Your thyroid gland is an interesting part of the body. It’s tiny, shaped like a butterfly, and located just below the Adam’s apple. Most people are unaware of its existence. However, it plays a huge role in the way our body works. It influences many important organs such as the heart, brain, liver, and kidneys. Without it, our body wouldn’t know what to do! That’s why it’s important to honor January, Thyroid Awareness Month.
There are two common types of thyroid disorders.
Hypothyroidism is a common name for an underactive thyroid. This occurs when the gland does not produce enough of its hormones to regulate your body. Common signs of hypothyroidism include:
- Low energy
- Weight Gain
- Pain or stiffness in the joints
As you can see, a lot of these symptoms can be confused with the common symptoms of aging. However, it’s important that they do not go unnoticed. According to the American Association of Endocrinologists, thyroid disease in those over 65 years old is much more likely to remain undiagnosed as compared with thyroid disease in 30 to 40 year olds. If left untreated, these symptoms can turn into some very serious side effects such as goiters, heart disease, enlarged heart, and heart failure. Be weary that even the smallest of glands can have the biggest of impacts on your health.

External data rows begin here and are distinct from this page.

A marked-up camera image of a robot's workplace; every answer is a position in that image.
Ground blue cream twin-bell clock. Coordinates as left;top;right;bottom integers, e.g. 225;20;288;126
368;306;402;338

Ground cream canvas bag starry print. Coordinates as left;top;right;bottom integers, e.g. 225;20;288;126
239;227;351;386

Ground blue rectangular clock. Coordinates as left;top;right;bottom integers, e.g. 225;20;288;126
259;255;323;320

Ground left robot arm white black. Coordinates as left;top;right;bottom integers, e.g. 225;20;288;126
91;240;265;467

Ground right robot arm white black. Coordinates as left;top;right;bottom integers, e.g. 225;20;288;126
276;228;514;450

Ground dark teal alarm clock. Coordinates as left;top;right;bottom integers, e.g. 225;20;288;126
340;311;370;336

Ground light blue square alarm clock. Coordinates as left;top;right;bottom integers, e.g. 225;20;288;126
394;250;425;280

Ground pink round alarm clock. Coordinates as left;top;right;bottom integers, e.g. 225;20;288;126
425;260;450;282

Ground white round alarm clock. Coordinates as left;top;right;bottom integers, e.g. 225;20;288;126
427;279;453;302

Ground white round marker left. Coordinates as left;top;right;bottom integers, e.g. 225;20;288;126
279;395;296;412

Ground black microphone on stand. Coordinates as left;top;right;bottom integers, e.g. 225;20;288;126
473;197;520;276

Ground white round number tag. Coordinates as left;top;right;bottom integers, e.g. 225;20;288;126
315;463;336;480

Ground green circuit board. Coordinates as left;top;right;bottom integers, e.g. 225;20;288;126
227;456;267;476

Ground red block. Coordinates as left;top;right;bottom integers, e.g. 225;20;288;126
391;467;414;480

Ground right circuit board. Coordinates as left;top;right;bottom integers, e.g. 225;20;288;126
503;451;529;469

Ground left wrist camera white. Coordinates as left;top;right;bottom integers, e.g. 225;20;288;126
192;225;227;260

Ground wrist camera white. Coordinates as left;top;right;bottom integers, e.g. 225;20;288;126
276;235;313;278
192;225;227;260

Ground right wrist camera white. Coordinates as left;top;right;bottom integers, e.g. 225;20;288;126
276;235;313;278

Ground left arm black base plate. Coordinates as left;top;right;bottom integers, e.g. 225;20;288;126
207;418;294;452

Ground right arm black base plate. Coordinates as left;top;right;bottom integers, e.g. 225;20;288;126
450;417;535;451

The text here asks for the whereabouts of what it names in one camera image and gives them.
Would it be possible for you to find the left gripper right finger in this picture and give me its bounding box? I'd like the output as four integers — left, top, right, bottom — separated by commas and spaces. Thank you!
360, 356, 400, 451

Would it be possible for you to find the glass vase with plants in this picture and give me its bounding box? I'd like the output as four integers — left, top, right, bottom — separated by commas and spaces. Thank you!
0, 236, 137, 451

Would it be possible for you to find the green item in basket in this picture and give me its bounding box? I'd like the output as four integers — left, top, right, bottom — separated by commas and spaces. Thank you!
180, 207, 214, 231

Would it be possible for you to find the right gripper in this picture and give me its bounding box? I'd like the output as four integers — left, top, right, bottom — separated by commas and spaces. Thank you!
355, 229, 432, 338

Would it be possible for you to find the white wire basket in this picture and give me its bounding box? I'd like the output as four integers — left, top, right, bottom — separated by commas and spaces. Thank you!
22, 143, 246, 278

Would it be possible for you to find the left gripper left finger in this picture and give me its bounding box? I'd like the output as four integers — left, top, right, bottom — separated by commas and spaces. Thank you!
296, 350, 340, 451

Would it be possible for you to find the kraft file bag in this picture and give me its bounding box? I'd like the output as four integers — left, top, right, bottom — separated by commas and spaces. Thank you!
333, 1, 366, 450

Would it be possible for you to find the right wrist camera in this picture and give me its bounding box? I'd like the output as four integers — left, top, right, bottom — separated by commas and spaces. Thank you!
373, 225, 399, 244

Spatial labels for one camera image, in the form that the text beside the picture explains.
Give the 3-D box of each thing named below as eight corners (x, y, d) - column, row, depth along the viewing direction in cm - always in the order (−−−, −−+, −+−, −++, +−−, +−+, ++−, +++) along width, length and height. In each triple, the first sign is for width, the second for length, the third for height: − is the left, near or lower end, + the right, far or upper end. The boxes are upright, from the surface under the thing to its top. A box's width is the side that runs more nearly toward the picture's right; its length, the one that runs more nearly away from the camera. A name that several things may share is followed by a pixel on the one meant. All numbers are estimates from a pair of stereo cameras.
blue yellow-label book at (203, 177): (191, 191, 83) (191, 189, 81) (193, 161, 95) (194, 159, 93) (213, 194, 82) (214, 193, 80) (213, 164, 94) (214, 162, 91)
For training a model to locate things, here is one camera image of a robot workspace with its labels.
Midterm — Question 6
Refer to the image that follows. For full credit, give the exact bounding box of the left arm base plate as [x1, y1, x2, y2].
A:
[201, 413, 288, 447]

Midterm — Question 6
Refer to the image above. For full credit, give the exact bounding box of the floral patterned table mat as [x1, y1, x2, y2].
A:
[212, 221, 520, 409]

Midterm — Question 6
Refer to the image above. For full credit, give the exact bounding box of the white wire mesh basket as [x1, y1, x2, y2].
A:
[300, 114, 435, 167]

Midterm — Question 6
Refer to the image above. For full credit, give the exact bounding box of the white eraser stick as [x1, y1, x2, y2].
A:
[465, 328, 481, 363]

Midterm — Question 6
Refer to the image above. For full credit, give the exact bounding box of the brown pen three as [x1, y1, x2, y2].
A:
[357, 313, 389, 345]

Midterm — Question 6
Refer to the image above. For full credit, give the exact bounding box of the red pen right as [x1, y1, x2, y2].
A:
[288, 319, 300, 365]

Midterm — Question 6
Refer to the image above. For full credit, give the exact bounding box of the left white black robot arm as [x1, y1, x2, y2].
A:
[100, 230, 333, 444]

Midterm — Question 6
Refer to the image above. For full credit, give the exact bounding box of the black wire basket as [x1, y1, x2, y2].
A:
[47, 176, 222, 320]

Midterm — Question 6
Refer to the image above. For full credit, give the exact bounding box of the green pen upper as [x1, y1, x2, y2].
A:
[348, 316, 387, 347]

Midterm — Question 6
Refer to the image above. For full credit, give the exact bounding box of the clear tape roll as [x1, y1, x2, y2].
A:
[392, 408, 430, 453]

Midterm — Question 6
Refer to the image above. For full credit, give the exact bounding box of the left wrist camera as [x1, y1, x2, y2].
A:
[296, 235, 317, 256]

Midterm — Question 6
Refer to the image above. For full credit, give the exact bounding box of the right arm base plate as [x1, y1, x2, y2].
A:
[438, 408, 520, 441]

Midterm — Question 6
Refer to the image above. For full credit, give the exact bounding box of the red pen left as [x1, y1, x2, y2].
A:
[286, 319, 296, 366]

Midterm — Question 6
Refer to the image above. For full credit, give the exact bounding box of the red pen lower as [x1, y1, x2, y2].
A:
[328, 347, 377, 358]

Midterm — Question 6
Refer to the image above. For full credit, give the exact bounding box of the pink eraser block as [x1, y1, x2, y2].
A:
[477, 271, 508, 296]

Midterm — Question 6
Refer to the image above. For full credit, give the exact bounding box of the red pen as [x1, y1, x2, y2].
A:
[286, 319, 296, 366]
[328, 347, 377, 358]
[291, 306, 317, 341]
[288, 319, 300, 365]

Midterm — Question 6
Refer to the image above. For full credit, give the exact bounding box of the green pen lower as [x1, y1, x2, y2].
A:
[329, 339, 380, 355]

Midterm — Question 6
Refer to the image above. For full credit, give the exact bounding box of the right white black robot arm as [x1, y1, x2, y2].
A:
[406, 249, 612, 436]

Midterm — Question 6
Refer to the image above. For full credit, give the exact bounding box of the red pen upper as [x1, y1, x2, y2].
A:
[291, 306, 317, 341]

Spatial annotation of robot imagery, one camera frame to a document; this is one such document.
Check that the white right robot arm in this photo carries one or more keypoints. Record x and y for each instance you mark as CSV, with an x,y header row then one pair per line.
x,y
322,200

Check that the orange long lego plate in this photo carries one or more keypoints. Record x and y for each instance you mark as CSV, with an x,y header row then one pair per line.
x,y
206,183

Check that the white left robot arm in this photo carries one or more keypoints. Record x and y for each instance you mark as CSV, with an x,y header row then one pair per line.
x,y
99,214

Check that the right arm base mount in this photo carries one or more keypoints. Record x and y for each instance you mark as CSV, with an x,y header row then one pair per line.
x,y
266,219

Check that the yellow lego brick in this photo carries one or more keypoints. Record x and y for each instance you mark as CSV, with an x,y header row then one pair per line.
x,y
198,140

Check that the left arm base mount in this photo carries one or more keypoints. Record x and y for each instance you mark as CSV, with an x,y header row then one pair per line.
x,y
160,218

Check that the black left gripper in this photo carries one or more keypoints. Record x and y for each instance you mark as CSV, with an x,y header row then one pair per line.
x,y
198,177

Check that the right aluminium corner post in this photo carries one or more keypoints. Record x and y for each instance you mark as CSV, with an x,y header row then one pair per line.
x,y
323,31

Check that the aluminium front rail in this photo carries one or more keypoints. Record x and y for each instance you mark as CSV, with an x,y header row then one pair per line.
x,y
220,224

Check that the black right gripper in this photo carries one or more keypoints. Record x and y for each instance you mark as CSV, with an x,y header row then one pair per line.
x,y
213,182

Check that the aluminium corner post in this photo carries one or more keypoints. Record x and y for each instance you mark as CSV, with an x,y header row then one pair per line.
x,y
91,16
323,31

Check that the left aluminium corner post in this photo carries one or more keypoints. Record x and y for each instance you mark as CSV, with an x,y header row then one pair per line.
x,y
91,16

This thyroid disorder is the exact opposite of the aforementioned one. It’s common name is ‘overactive thyroid’ and occurs when the gland produces too many hormones. In younger folks, it commonly causes excessive energy and weight loss. However, for older adults some of the symptoms shown are:
- Abnormal Heart Rhythm
- Lack of Energy
- Weakness of the Muscles
15 percent of people diagnosed with this condition are over the age of 60, according to the American Association of Endocrinologists. It’s best not to be complacent when dealing with any of the symptoms mentioned above. Be sure a senior you care for schedules an appointment with their doctor to get their thyroid checked. A simple blood test can determine whether everything is okay, or if they need to make a change in diet, take new medicine, or get surgery.